Saturday, 15 June 2019

Delayed Post

It’s been a week since the blog was updated.  What happened?  The initial few days can be explained by the weather.  It was so bad we basically did nothing!  Then we needed to prepare for our return to Australia.  You may recall we arrived in the UK with one bag weighing 18kg.  There were two other bags inside that bag and we managed to fill all three bags once the serious shopping had been completed.  Whilst I suspect the clothing in the UK comes out of the same Asian factory that supplies Australia Jan is convinced the quality is better.

On our second to last day I did a trial pack realising we were likely to run out of room in the bags.  That necessitated the purchase of a 4th bag during our final shopping day.  Particular care needed to be taken with the packing of the pottery as the luggage bags were all made from vinyl (my old army kitbags).

Our youngest son kindly drove us to Manchester airport on Wednesday morning.  He just dropped us off rather than parking and staying to see us leave.  That was at our request.  We were rather surprised to subsequently hear the drop off cost him £3.  Manchester Airport would be the first we’ve departed from where there was a charge for a drop off!

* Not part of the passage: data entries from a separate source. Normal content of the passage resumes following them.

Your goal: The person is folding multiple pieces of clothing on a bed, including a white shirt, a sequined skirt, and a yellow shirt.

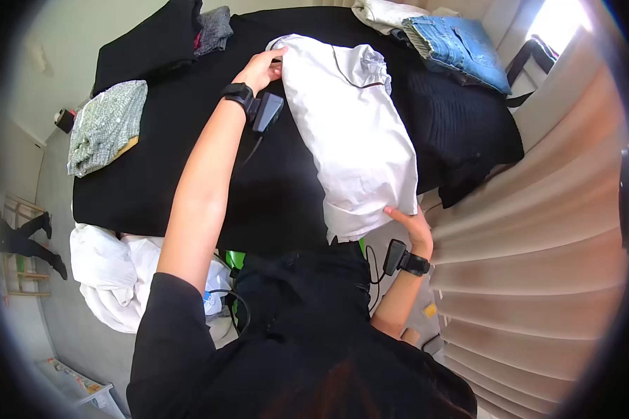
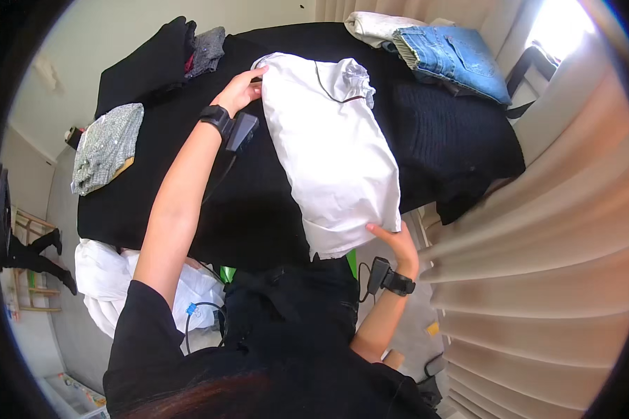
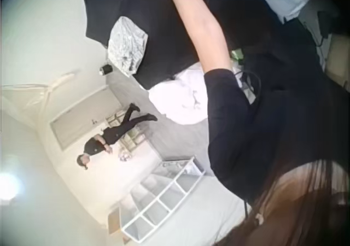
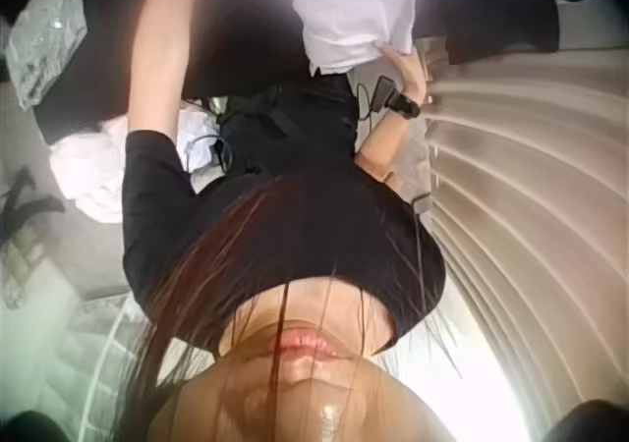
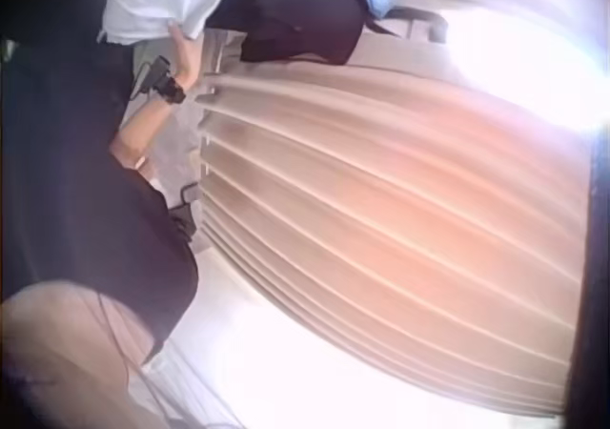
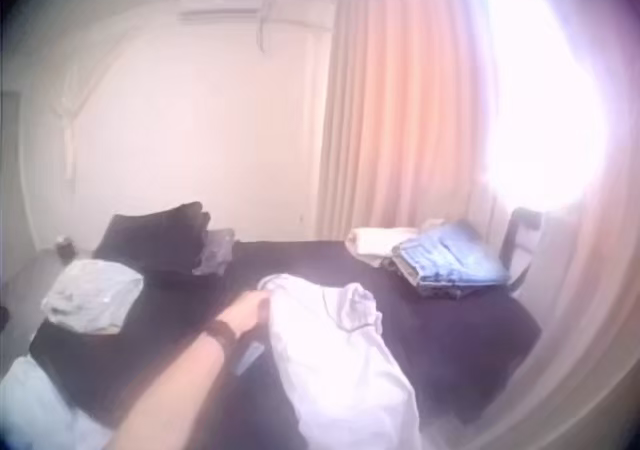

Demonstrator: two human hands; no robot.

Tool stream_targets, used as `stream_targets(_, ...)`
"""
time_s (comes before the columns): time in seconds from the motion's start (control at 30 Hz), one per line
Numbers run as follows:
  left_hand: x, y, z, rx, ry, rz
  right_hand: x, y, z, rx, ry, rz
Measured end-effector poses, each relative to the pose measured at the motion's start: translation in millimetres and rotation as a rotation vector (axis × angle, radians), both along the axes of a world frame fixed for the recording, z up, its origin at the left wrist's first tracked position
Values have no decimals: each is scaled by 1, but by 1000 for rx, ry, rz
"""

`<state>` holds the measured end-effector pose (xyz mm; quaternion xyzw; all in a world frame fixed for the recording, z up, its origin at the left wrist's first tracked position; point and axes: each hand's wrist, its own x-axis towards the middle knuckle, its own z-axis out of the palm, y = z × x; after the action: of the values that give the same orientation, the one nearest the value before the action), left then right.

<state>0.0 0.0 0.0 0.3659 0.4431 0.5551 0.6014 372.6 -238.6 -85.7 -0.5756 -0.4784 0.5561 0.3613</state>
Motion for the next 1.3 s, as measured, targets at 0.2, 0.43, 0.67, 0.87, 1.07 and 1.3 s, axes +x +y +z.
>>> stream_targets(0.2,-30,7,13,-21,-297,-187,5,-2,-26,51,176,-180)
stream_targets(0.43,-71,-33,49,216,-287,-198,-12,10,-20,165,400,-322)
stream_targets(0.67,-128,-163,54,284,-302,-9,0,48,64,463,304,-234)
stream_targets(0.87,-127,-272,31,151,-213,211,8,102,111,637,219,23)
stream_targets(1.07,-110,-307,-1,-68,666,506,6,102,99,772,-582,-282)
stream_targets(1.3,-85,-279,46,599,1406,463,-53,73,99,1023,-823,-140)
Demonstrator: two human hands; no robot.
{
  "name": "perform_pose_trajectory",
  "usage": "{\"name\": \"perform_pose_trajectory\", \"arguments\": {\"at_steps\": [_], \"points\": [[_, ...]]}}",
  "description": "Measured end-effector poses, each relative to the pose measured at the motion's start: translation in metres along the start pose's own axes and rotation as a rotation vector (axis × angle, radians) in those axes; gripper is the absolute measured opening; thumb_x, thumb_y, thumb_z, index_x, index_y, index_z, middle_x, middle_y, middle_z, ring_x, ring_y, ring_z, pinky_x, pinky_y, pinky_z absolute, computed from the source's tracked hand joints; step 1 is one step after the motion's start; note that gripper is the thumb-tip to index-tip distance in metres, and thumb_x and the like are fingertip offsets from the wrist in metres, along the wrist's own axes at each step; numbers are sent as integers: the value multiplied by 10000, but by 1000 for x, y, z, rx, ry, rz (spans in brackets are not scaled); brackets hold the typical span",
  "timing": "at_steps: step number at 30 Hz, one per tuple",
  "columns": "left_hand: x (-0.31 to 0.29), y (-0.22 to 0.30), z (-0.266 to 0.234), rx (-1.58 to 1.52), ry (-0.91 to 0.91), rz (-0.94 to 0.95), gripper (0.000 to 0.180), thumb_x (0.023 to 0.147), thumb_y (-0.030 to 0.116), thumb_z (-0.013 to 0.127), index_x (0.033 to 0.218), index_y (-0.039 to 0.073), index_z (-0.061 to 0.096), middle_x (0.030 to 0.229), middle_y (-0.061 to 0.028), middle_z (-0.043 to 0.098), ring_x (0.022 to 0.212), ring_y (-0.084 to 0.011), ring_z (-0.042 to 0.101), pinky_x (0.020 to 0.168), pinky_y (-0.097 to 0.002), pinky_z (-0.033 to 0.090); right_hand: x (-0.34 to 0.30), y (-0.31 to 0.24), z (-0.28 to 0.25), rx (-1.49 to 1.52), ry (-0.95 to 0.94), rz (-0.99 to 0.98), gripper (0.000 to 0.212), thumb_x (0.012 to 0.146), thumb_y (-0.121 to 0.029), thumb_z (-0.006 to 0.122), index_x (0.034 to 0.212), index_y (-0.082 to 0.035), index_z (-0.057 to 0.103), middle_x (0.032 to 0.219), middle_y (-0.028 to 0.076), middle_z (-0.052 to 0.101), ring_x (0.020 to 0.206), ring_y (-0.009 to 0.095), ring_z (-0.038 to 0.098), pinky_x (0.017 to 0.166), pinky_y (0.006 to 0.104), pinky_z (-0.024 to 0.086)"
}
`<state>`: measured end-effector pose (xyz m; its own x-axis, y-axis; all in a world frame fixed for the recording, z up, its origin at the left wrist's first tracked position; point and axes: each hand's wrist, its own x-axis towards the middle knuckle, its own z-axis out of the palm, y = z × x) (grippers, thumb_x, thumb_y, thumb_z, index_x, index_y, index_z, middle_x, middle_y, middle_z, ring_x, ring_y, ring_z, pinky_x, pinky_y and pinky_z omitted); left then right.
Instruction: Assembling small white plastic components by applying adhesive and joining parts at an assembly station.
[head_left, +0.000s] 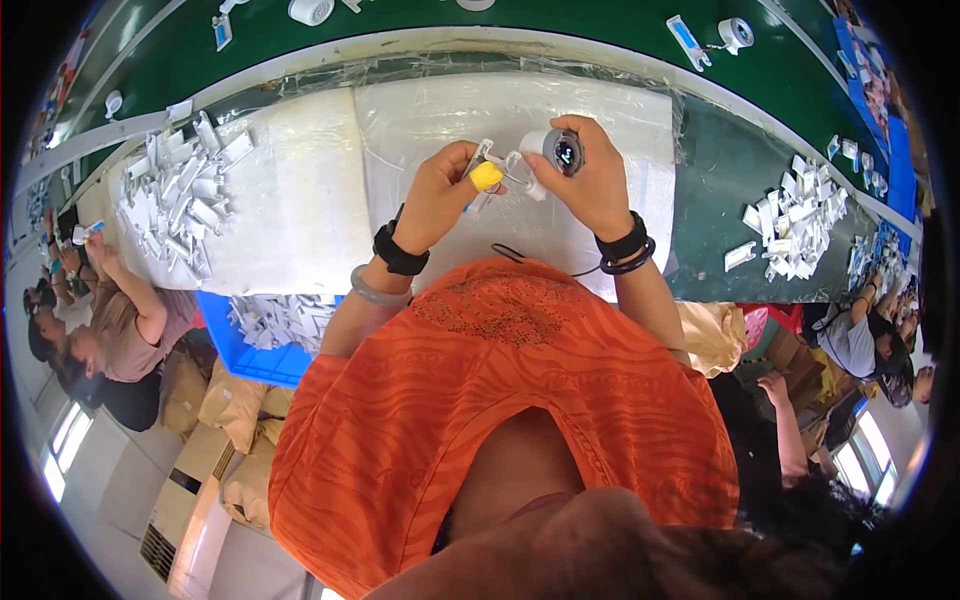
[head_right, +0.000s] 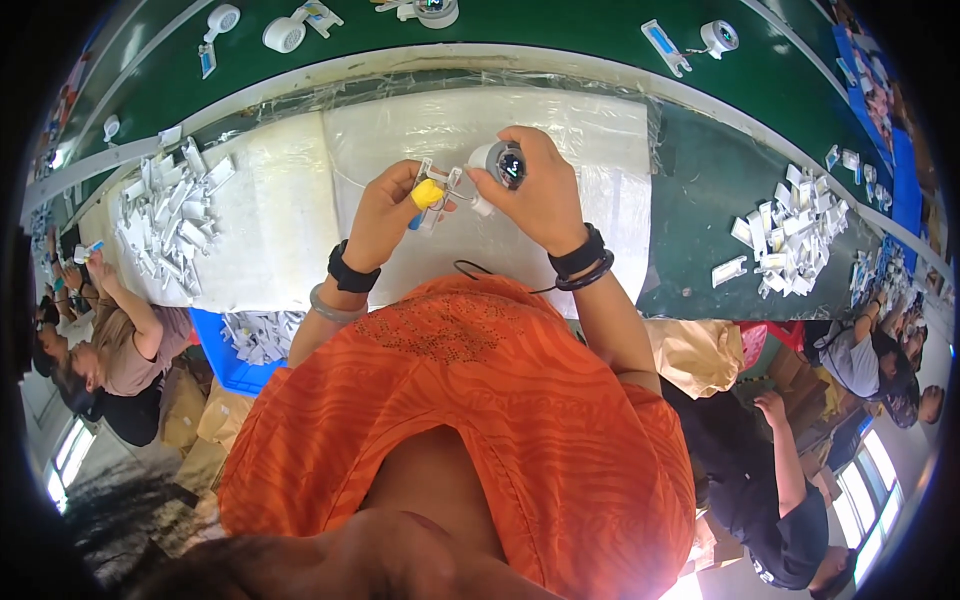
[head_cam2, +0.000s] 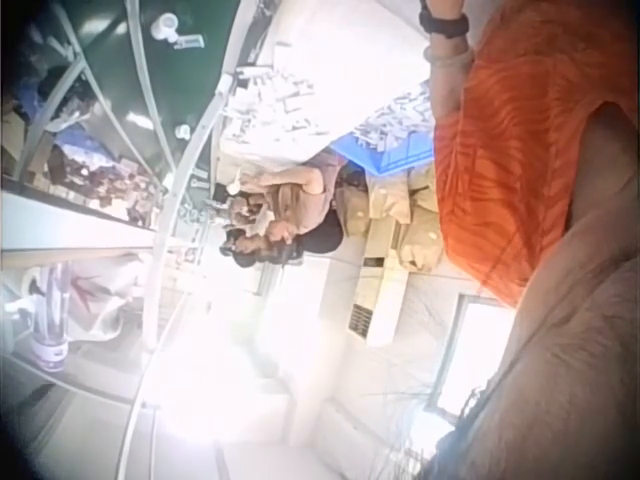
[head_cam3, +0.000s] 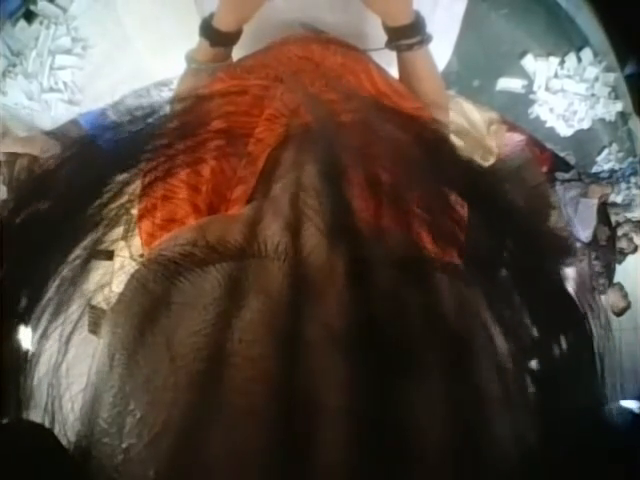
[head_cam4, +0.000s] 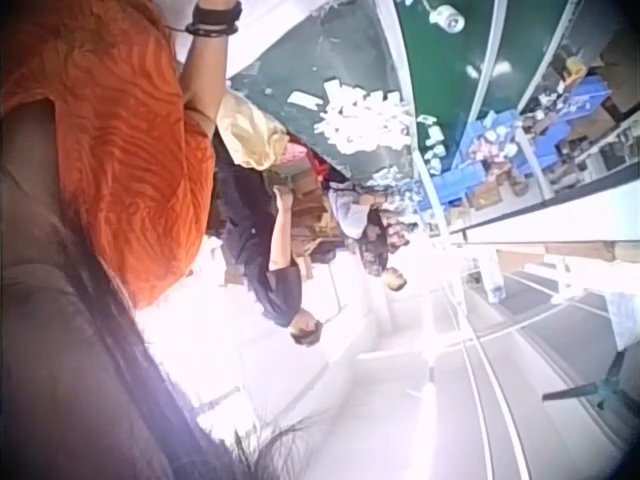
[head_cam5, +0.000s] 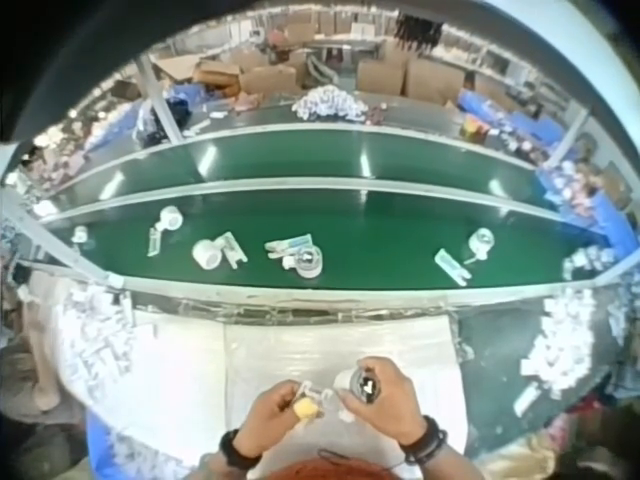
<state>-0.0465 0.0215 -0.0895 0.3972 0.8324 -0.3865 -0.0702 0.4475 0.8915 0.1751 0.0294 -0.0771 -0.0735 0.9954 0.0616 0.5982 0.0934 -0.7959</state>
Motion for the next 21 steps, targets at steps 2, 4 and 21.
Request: {"name": "perform_pose_trajectory", "arguments": {"at_steps": [2,4,21], "points": [[1,0,0,-4,-9,-27,230,962,135,597,1153,9,565,1025,-80,684,901,-171,697,756,-257,532,0,1,0,8,-10,17,504,738,-293,817,1102,-35,582,1024,155,630,846,298,659,740,355,538],[2,-2,-1,-27,-17,-29,234,965,143,594,1154,9,566,1036,-84,685,902,-171,697,754,-259,533,0,3,0,5,2,6,504,741,-294,815,1105,-34,582,1022,155,631,846,297,661,740,354,539],[65,34,-78,15,137,22,303,983,205,513,1253,80,568,1149,-43,614,951,-147,665,744,-287,544,80,56,-6,529,-125,429,240,904,-249,686,1065,-72,686,882,-59,564,768,46,504,606,205,474]]}}
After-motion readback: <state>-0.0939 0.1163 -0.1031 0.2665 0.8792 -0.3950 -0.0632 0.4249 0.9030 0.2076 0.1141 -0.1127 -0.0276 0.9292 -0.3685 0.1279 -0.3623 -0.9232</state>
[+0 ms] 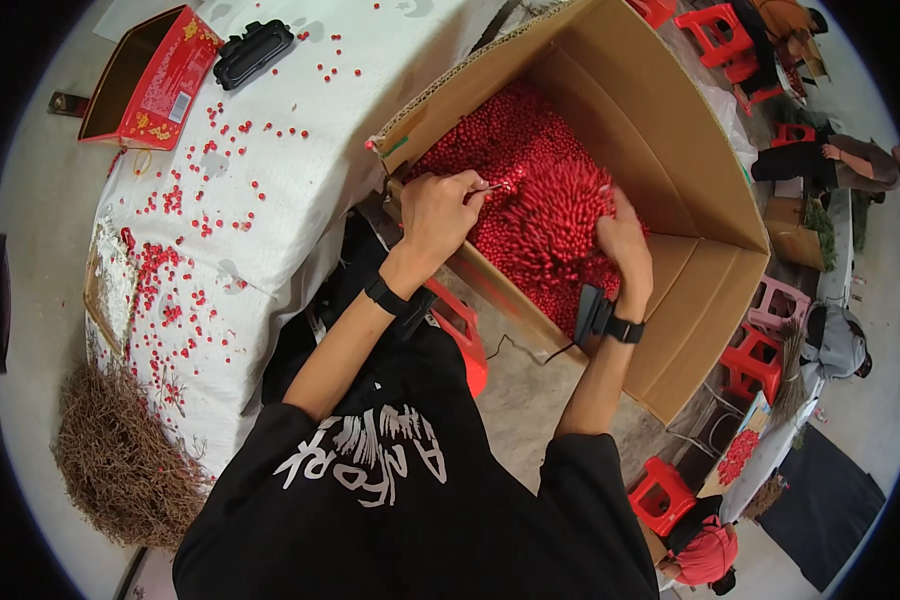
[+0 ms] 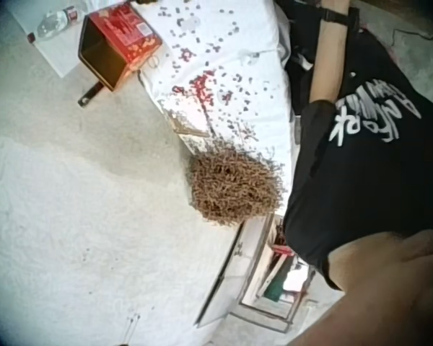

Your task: Assembling decorative floral branches by attaching red beads to stems at a workbench and staging them on boards.

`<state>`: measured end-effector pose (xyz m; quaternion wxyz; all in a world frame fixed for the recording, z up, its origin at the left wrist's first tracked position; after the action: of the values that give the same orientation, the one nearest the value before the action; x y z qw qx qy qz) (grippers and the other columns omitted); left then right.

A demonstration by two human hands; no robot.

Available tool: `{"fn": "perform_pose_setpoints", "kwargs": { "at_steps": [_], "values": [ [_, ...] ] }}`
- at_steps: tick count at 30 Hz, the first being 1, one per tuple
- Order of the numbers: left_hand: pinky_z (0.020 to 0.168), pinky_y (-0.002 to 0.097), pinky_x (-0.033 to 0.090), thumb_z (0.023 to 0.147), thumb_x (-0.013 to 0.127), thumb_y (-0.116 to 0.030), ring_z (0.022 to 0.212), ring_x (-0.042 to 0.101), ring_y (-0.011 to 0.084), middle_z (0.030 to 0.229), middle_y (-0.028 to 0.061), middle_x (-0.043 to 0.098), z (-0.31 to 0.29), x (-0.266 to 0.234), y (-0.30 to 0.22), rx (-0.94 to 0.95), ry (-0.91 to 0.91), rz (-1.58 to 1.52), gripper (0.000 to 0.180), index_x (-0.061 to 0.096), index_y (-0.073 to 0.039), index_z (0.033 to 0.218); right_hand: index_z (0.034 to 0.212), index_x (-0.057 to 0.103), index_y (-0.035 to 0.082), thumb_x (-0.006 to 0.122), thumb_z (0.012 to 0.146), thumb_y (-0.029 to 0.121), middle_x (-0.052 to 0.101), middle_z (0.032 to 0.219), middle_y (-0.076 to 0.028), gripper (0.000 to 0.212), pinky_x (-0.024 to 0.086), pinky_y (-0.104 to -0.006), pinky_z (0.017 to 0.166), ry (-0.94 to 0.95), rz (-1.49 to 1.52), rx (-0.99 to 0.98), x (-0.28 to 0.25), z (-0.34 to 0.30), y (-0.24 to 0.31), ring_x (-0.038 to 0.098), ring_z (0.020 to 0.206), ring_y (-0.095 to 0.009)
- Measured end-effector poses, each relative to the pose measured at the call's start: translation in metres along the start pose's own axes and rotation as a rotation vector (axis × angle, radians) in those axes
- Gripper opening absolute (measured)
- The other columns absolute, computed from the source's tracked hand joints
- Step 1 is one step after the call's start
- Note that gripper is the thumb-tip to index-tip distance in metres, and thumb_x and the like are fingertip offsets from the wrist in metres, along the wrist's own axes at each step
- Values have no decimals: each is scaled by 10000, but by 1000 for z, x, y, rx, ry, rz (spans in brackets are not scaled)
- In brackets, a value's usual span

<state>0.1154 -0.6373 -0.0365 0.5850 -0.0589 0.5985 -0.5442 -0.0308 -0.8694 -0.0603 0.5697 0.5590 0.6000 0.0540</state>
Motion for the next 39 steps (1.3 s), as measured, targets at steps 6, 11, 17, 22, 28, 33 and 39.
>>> {"fn": "perform_pose_setpoints", "kwargs": {
  "at_steps": [6,11,17,22,28,33,39],
  "values": [
    [606,372,516,734,749,-148,664,663,288,726,100,689,-1,-4,-2,10,10,30,112,708,-87,820,1296,493,69,475,834,157,626,1148,-238,470,459,-445,920,-463,-458,50,-22,-43,99,583,1083,-418],
    [614,391,505,732,734,-119,627,644,300,677,112,664,-3,-3,2,-14,-3,-46,90,682,-95,801,1291,480,53,493,833,171,627,1127,-255,473,466,-459,912,-475,-491,84,-20,21,23,578,1080,-441],
    [614,400,500,725,727,-101,612,635,304,660,111,655,-2,-7,-3,7,-30,-80,93,656,-98,785,1279,526,31,537,897,241,624,1175,-243,436,479,-425,906,-137,-282,-89,49,97,-121,607,1076,-400],
    [624,398,499,720,732,-99,635,638,300,669,104,655,-4,-11,3,-22,-12,-41,105,650,-100,785,1266,552,11,555,901,208,647,1193,-114,414,470,-371,926,46,61,-190,108,56,-100,604,1083,-270],
    [633,394,496,710,740,-103,659,635,309,670,102,650,-2,-3,-4,-11,2,-65,134,659,-101,816,1294,543,36,533,905,198,648,1163,-84,421,467,-358,917,357,185,108,63,24,-81,603,1014,-227],
    [627,390,496,704,733,-86,667,639,310,676,104,653,-2,-4,3,-24,-15,-64,138,657,-95,819,1285,533,47,474,872,117,658,1124,-158,424,469,-342,877,-142,-98,61,-7,-17,8,620,999,-247],
    [622,378,503,701,728,-71,691,660,287,722,97,678,-2,-6,7,-32,7,2,129,656,-83,807,1270,526,83,475,858,159,640,1106,-237,422,475,-418,897,-551,-361,44,-31,-42,76,623,1031,-371]
  ]
}}
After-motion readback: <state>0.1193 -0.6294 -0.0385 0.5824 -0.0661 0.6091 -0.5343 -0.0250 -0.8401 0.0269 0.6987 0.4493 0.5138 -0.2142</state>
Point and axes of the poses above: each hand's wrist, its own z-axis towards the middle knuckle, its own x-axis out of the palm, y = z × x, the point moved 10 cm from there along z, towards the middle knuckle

An interesting situation then developed with the weight of the luggage.  We had an allocation of 30kg each, however the check in assistant failed to realise there were four bags allocating the first two to me.  They had a combined weight of 25kg.  When I reminded him there were two other bags he weighed those at 36kg allocating the weight to Jan.  Then he told us we were 6kg over our allowance.  I pointed out we had a combined allowance of 60kg but as he had entered two sets of bags as different transactions he couldn’t combine the weights.  A discussion ensued before he called over his supervisor.  The supervisor had the required computer access level to combine both Jan and my luggage weights.  that meant we were at 61kg…… 1kg over our allowance.  I was prepared to remove 1kg from the hold luggage and add it to our cabin bags as they were both almost empty but the supervisor accepted we were under our baggage limit.

Jan was concerned we would have our two blue foam rubber squares taken off us whilst I was prepared to argue to retain them.  In the end no questions were asked although we had numerous curious glances from fellow travellers.

The foam rubber squares proved to be a lifesaver.  Halfway through the flight we could have sold them to other travellers for 10 times what they cost us.  I had checked the width of the Qatar airways economy seats and then cut the foam one inch narrower.  That probably wasn’t necessary as there was room to spare.  Whilst we started the journey sitting higher than surrounding passengers the foam slowly compressed over time.  It was interesting watching others wandering around the aircraft cabin attempting to excise the pain from their posteriors Smile  We’ll remember this trick for any future long haul flights.  Yes… I took the foam with us at the end of the flights.

We arrived home in the dark (it’s winter here) at 7:45pm to find a dusty house with lawns full of weeds (observed in the moonlight).  Of course we were jet lagged and whilst I only had 45 minutes of sleep during the previous 36 hours we both still woke at 3am after only four hours of sleep. 

Jan now has plenty of housework to keep her busy whilst I recommence home renovations. 

So what did we make of our return to the UK?  In England you are almost always close to a canal.  We actually tried to avoid them.  Not because we didn’t want to see canals, but rather because we had already visited that area.  We were reminded just how fortunate we were to have those years on board Waiouru.   However your memory does tend to focus on the good times and it takes more thought to remember less interesting period.  For my part I remember those miserable days where we stayed inside Waiouru basically either reading a book or researching ‘life after canals’ on my laptop.  I don’t think I could permanently live aboard for the remainder of my life!  Summer in Australia followed by summer afloat in the UK does appear, however the flights; and more importantly; the remote maintenance of a vacant house in Australia is a major obstacle.  I think we have both accepted it was a wonderful period in our life together, but it isn’t going to be repeated.  Besides, there are many other experiences to be had!  

2 comments :

Don said...

I see in the news tonight Qatar Airlines has been awarded the World's best airline award. Did you fly Qatar?

Tom and Jan said...

Indeed we did Don.

We can't fault the service or price and there was plenty of leg room. The seats were wide but we found them very hard after the first couple of hours. Perhaps we are getting heavier and our rear ends softer?